Она немного понаблюдала за мной, а потом покачала головой и громко, чтобы я точно мог ее расслышать, сказала:
— Я не думаю, что так ты сможешь выбраться.
— Металл здесь довольно тонкий. Не такой, как на полу.
— Дело в прочности на разрыв. Это вроде поверхностного натяжения в чашке с водой. Мы проходили на физике.
Я восхитился уроками физики, где изучают прочность на разрыв пола трейлера, через который кто-то пытается сбежать от людоедов, а затем застыл в прыжке. Что, если она права? В конце концов, в «Рэнсом Эверглейдс» учат многим вещам, о которых не узнать из программы общеобразовательной школы. Я вылез из ящика и посмотрел, чего мне удалось достигнуть к настоящему моменту. Не многого. Металл заметно погнулся, но не настолько, чтобы внушать серьезную надежду.
— Они будут здесь задолго до того, как ты закончишь, — сказала Саманта. И кто-нибудь не слишком милосердный мог бы решить, будто она злорадствует.
— Может быть, — согласился я, и тут мой взгляд упал на найденную в ящике деревяшку.
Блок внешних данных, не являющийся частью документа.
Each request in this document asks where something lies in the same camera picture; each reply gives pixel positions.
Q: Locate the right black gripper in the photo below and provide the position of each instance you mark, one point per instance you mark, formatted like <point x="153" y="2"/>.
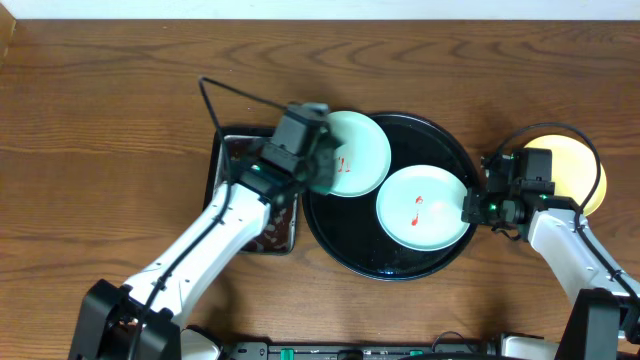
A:
<point x="472" y="212"/>

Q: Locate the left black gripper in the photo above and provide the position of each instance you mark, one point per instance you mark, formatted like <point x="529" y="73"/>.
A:
<point x="323" y="163"/>

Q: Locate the yellow plate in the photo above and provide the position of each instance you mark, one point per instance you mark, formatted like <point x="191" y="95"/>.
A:
<point x="573" y="165"/>

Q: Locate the light blue plate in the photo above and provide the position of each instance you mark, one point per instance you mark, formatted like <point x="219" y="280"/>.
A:
<point x="420" y="208"/>
<point x="363" y="160"/>

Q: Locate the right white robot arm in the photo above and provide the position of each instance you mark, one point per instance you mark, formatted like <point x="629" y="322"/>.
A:
<point x="605" y="298"/>

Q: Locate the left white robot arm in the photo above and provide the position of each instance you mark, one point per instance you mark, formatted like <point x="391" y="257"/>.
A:
<point x="145" y="317"/>

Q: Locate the black round serving tray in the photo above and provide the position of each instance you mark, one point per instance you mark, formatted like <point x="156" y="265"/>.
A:
<point x="348" y="229"/>

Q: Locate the black rectangular soapy water tray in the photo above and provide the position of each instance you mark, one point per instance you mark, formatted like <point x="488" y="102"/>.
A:
<point x="278" y="237"/>
Я не сказал «ага!», но момент был из тех, которые в комиксах обозначают загоревшимися в голове лампочками. Я взял деревяшку и вытащил из нее старый гвоздь, затем пристроил его шляпку в трещине на заостренном конце кола и нацелил в середину проделанного в полу углубления. Со значением посмотрев на Саманту, я ударил колом со всей силой, на какую оказался способен.
Было больно, и в моей руке появилось три занозы.
— Ха! — прокомментировала мой успех Саманта.